本記事では「証左」の詳しい意味や、正しい使い方と例文を紹介。なぜ左なのか、その由来や「証右」という言葉は無いのか、証拠など類語との違い、対義語や英語表現もまとめました。
証左の意味とは
「証左(しょうさ)」には、事実を明らかにするよりどころとなるもの、真実の裏付けとなる証拠、といった意味があります。「証拠」と意味はほぼ同じで、同じような用途で使うことも可能です。
ただし「証左」は文章に硬いイメージを持たせる時に使用されます。また小説などで、証拠とは違う言い方をしたい時、与える印象を変えたい時などに使うこともあります。
証左の由来とは? なぜ左なの?
証左の由来は、「左」という言葉が右手を「支える」ものとしての語源を持つため、「『証し』を支える」という語源からきています。
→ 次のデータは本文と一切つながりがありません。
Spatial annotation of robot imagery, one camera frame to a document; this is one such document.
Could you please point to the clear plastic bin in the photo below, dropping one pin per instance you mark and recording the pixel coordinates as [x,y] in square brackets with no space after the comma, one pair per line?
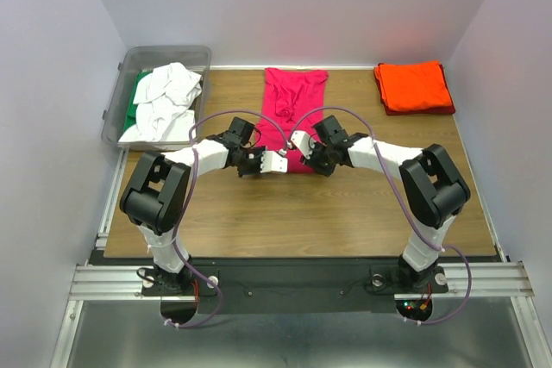
[143,59]

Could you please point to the pink t shirt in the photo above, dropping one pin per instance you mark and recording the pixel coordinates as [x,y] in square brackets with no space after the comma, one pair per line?
[287,97]

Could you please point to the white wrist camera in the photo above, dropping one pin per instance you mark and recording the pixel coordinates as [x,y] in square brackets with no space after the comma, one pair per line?
[273,162]
[302,142]

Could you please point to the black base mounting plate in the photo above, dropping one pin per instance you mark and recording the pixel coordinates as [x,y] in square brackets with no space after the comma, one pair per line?
[303,286]

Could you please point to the dark red folded t shirt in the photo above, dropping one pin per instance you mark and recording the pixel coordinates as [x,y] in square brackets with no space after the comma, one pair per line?
[431,110]

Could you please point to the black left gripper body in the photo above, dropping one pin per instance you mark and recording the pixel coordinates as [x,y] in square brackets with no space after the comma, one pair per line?
[250,162]

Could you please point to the aluminium frame rail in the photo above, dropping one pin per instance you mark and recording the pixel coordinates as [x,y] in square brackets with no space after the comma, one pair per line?
[488,280]

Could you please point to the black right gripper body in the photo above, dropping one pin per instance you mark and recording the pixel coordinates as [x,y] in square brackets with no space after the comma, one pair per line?
[321,159]

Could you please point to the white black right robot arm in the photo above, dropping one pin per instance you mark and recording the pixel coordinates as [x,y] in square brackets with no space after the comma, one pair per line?
[426,182]

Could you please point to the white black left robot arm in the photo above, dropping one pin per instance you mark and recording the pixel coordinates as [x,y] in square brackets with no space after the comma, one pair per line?
[159,192]

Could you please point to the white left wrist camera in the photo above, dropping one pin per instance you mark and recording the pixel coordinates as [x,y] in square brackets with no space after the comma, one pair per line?
[273,162]

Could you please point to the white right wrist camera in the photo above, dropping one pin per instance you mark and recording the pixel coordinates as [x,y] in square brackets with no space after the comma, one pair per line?
[302,142]

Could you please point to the small electronics board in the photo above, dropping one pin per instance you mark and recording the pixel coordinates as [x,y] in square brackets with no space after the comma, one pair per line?
[414,307]

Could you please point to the white t shirt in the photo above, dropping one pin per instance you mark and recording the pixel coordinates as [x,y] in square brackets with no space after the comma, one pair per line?
[160,105]

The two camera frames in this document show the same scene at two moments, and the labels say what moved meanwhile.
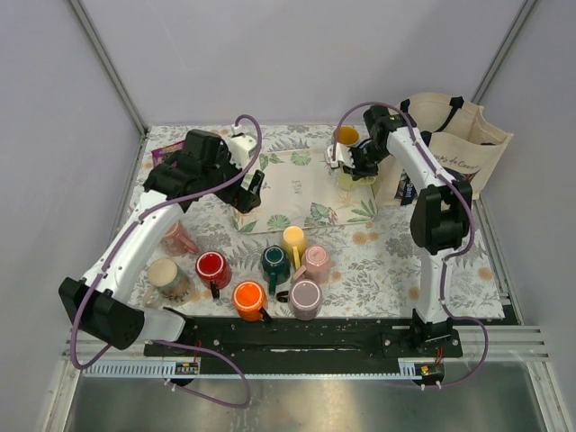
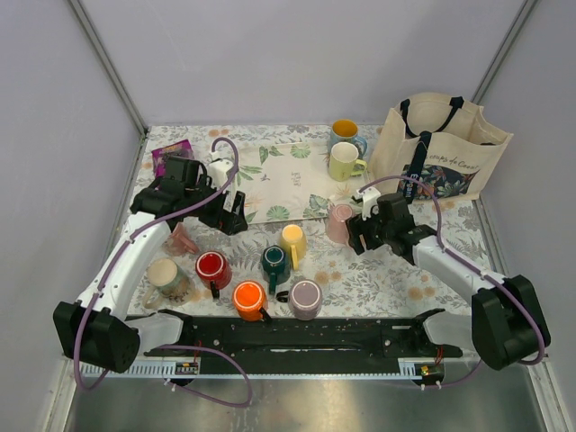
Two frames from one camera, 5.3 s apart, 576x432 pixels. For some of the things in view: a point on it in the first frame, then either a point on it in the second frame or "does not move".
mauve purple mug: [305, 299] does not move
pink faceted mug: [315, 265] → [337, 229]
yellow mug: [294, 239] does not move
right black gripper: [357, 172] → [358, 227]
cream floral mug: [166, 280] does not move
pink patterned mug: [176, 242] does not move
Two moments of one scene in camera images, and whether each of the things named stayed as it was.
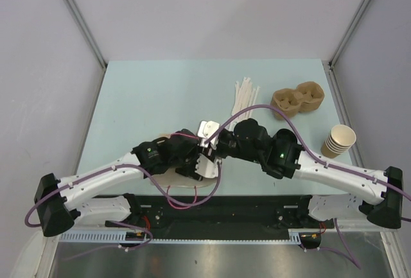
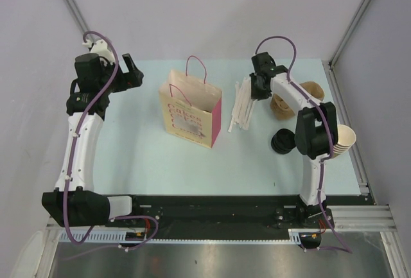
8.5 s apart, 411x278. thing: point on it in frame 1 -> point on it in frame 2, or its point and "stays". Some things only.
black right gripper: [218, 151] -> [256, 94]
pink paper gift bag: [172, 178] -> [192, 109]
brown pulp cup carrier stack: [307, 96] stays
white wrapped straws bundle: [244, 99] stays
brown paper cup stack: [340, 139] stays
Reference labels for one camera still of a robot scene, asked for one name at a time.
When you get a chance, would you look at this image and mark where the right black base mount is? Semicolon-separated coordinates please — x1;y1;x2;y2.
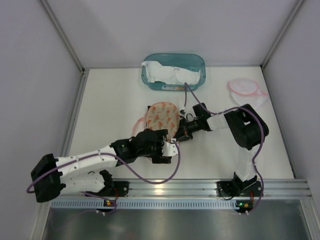
216;180;263;199

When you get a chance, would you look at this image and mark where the white bra in bin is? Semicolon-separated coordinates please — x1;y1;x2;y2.
141;61;201;85

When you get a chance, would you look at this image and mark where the left aluminium corner post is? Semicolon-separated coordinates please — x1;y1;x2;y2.
37;0;85;73

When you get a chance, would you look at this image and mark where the aluminium corner post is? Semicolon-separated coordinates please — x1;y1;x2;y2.
37;0;85;73
260;0;307;69

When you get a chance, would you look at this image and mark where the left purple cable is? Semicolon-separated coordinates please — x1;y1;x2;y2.
26;139;181;216

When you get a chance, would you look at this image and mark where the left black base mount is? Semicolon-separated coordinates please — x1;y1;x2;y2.
98;180;129;197

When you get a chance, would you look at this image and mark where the right aluminium corner post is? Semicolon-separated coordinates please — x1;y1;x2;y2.
260;0;307;69

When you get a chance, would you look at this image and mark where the purple cable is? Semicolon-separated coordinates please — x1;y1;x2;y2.
182;82;266;215
26;139;181;216

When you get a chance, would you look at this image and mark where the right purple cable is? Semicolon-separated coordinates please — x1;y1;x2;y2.
182;82;266;215

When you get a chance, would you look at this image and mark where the small white mesh laundry bag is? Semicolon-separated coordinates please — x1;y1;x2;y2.
227;78;269;110

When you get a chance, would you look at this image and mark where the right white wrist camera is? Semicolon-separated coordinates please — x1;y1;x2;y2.
178;106;186;118

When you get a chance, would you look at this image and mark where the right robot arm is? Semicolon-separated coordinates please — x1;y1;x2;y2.
174;103;269;195

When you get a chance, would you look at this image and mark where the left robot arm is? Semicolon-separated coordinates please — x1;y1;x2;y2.
26;129;178;203

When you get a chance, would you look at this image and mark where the perforated cable duct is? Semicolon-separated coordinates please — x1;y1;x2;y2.
50;198;252;210

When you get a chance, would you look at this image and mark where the aluminium front rail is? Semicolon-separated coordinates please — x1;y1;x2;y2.
41;177;312;200

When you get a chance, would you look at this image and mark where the floral pink laundry bag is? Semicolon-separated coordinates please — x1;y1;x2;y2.
132;101;180;139

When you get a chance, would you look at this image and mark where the teal plastic bin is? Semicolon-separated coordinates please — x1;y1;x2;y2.
141;53;206;91

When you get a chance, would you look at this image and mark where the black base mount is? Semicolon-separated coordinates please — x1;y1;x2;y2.
216;180;263;199
98;180;129;197

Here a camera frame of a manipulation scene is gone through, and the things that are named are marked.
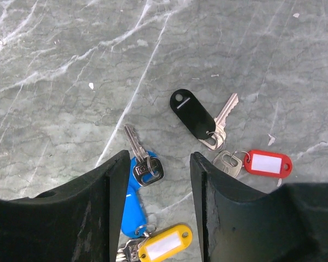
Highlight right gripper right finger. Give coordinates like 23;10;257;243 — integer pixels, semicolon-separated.
190;152;328;261

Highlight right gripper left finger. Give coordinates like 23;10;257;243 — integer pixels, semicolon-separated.
0;150;130;261

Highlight blue tag key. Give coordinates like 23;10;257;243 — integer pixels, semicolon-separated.
121;125;164;238

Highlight red tag key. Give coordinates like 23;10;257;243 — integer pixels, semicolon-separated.
213;150;292;179

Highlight yellow tag key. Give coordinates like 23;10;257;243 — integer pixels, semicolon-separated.
115;224;193;261

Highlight black tag key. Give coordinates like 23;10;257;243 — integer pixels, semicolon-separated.
169;89;238;151

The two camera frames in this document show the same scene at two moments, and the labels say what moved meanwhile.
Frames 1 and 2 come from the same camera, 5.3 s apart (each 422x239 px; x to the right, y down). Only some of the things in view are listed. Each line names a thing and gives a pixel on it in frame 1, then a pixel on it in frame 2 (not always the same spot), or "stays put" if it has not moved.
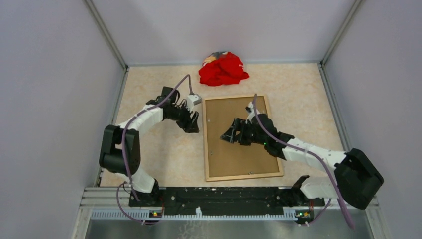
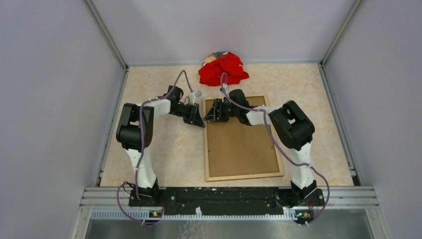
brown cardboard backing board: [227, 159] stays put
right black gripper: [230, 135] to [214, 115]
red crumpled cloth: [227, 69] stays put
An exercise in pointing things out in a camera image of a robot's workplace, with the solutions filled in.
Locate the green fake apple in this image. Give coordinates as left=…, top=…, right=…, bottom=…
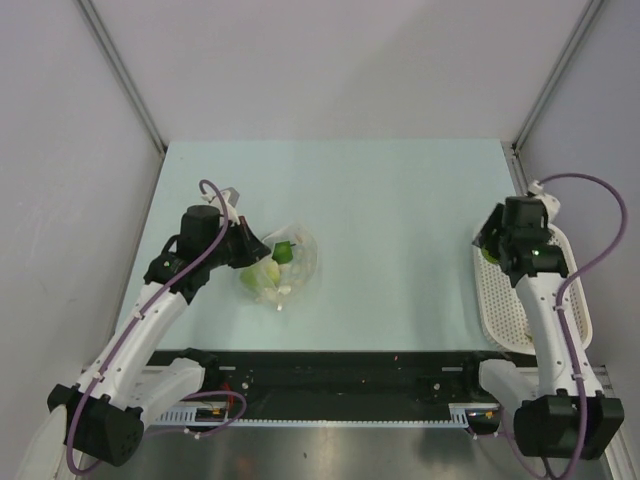
left=481, top=247, right=500, bottom=265

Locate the aluminium corner post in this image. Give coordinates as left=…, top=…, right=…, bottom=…
left=74, top=0, right=168, bottom=158
left=511, top=0, right=608, bottom=153

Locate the right aluminium corner post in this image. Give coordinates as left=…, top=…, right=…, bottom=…
left=511, top=0, right=608, bottom=153

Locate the white perforated plastic basket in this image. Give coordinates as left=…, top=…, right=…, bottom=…
left=472, top=246, right=593, bottom=355

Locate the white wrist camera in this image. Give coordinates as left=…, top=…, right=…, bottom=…
left=201, top=187, right=240, bottom=224
left=527, top=180, right=561, bottom=222

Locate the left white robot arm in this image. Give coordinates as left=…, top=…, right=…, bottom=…
left=47, top=197, right=271, bottom=466

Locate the white slotted cable duct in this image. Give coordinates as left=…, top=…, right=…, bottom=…
left=152, top=403, right=499, bottom=429

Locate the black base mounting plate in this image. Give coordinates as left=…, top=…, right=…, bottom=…
left=144, top=349, right=521, bottom=436

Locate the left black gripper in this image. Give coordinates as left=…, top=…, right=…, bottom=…
left=204, top=216, right=271, bottom=269

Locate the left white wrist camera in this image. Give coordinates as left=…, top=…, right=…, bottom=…
left=201, top=187, right=240, bottom=224

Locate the light green fake fruit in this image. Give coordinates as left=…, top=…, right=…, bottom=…
left=240, top=260, right=281, bottom=293

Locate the dark green fake pepper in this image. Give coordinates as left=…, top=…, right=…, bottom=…
left=272, top=240, right=296, bottom=265

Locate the left aluminium corner post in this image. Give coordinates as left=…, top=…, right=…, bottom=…
left=74, top=0, right=168, bottom=158

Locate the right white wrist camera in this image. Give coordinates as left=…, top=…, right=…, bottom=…
left=527, top=180, right=561, bottom=222

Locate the clear polka dot zip bag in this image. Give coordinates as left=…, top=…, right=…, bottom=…
left=238, top=223, right=318, bottom=311

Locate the aluminium frame rail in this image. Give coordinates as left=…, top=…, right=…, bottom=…
left=74, top=364, right=640, bottom=480

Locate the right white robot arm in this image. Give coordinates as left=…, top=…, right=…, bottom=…
left=461, top=195, right=624, bottom=460

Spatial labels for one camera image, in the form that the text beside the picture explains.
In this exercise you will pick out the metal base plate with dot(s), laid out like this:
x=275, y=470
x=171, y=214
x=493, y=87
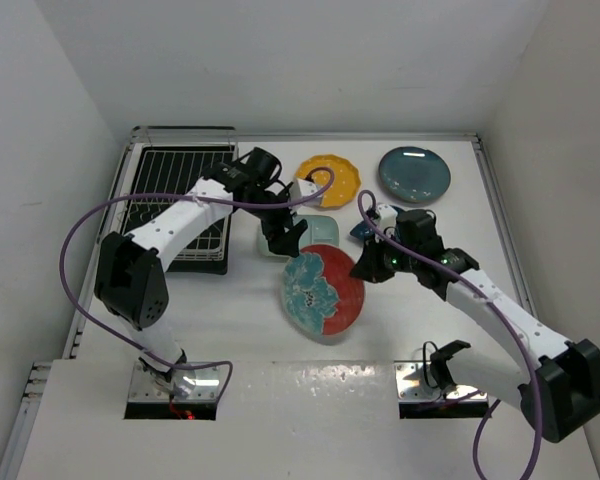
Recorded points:
x=412, y=388
x=198, y=386

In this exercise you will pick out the yellow dotted plate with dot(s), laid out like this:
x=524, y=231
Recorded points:
x=346, y=183

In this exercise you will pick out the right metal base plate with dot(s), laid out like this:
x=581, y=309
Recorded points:
x=412, y=388

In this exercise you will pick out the red blue floral plate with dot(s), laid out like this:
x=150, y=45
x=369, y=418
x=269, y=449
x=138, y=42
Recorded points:
x=319, y=296

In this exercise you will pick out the dark blue leaf dish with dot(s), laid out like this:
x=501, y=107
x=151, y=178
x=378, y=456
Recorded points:
x=361, y=230

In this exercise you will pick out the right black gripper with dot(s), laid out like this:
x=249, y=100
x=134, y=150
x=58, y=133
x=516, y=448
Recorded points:
x=368, y=267

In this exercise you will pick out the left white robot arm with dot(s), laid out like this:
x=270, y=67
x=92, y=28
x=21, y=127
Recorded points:
x=130, y=279

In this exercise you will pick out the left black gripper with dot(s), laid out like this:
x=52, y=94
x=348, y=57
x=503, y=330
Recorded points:
x=287, y=242

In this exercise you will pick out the light green divided tray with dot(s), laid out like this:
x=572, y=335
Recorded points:
x=321, y=229

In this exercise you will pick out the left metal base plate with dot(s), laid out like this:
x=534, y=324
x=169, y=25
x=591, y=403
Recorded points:
x=198, y=386

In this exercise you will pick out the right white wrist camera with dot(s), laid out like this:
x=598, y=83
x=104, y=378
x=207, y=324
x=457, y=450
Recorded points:
x=385, y=219

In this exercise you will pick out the wire dish rack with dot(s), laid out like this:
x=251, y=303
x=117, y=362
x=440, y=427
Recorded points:
x=175, y=170

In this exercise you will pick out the teal round plate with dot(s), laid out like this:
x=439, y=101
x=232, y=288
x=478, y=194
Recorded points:
x=414, y=175

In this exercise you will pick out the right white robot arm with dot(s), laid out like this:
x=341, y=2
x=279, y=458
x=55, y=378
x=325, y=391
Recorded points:
x=553, y=381

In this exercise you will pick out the black drip tray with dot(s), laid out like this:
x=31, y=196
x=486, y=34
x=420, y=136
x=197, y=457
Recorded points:
x=172, y=136

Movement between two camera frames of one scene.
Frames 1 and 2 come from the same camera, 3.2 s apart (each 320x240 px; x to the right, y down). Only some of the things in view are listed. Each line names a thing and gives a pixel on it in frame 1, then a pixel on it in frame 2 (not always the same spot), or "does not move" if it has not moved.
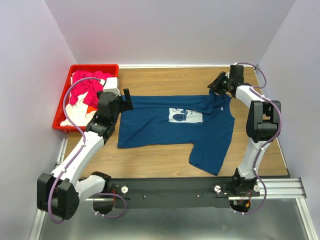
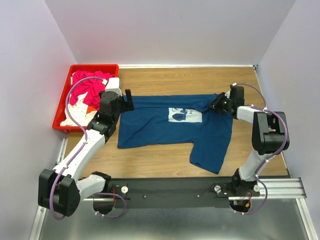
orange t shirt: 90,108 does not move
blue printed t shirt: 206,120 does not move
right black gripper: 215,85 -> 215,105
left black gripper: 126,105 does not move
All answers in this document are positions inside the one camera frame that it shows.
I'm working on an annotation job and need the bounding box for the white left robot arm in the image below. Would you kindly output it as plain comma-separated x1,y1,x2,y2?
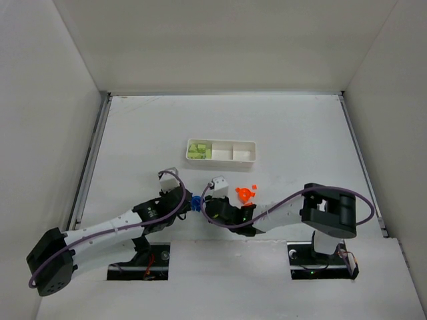
26,187,193,297

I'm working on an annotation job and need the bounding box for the large green rectangular lego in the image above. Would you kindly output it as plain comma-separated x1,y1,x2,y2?
187,152,206,159

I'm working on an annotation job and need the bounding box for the blue curved lego piece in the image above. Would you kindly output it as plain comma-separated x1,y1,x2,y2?
191,195,204,212

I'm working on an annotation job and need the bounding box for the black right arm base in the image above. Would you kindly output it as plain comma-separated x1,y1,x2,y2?
287,241,360,281

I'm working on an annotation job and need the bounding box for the white three-compartment tray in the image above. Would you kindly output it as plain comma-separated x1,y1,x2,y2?
185,139,256,168

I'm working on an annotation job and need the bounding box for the orange funnel lego far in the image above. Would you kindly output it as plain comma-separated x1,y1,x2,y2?
235,187,256,204

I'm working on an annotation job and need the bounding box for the green sloped lego piece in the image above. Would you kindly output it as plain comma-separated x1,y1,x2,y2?
188,144,199,153

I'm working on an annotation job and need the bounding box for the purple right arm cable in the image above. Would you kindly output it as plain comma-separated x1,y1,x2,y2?
200,184,377,232

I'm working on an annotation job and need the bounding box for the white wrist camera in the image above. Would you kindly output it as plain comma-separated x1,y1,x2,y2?
157,167,180,193
208,176,229,199

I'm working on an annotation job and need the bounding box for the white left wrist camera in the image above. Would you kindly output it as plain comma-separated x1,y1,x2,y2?
157,167,180,193

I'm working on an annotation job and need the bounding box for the small green square lego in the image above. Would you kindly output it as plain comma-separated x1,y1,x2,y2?
197,144,206,153

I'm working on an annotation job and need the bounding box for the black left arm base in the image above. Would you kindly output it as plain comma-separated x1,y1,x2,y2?
107,243,171,281

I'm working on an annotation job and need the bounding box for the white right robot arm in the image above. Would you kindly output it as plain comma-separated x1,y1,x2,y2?
201,183,357,255

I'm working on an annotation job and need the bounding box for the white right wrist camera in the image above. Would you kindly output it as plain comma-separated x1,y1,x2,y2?
208,176,229,199

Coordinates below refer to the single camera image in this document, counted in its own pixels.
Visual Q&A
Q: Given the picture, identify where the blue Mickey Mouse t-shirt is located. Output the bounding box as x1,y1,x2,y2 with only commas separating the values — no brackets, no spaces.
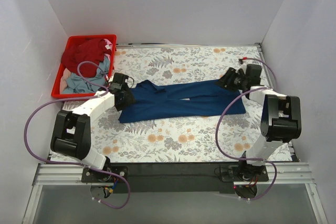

また「明らかにする」という意味もあるため、「証拠を明らかにするもの」という意味もあります。
「証右」は存在しない
「左」には、「右」という対の言葉があります。しかし証左の「左」は、「支える」や「明らかにする」という意味で使われており、「左右」を意味する言葉ではないため、対としての「証右」という言葉は存在しません。
証左の使い方
証左の使い方がわかる例文の紹介と解説をしていきます。証左という言葉の使い方を正しく覚えましょう。
証左として
証左には硬いイメージがあり、証拠に比べると言葉のインパクトが強くないのが特徴です。そのため、同じ意味であってもビジネスシーンにおいて、より使われやすい傾向があります。
<使用例>
- そのデータを証左として使用するのは難しいと思います
- 提出した資料は、証左として使用するに値する内容です
証左資料
「証左資料」も、ビジネスシーンやビジネス文書で使用される言い方です。
<使用例>
- 今回のアンケート結果を証左資料として提示します
- このマーケティングの内容であれば、良い証左資料として使用できると判断します
証左の類語と違い・使い分け
証左の類義語の説明と例文の解説をしていきます。
証左にはいくつかの類義語があり、似ているけれどニュアンスが違う言葉や、使う場面が異なる言葉、また違う意味で使われる言葉もあります。
証左と証拠の違い
「証拠」とは、事実を明らかにする根拠になるもの、という意味です。証左とほぼ同じ意味で、同じような使い方をします。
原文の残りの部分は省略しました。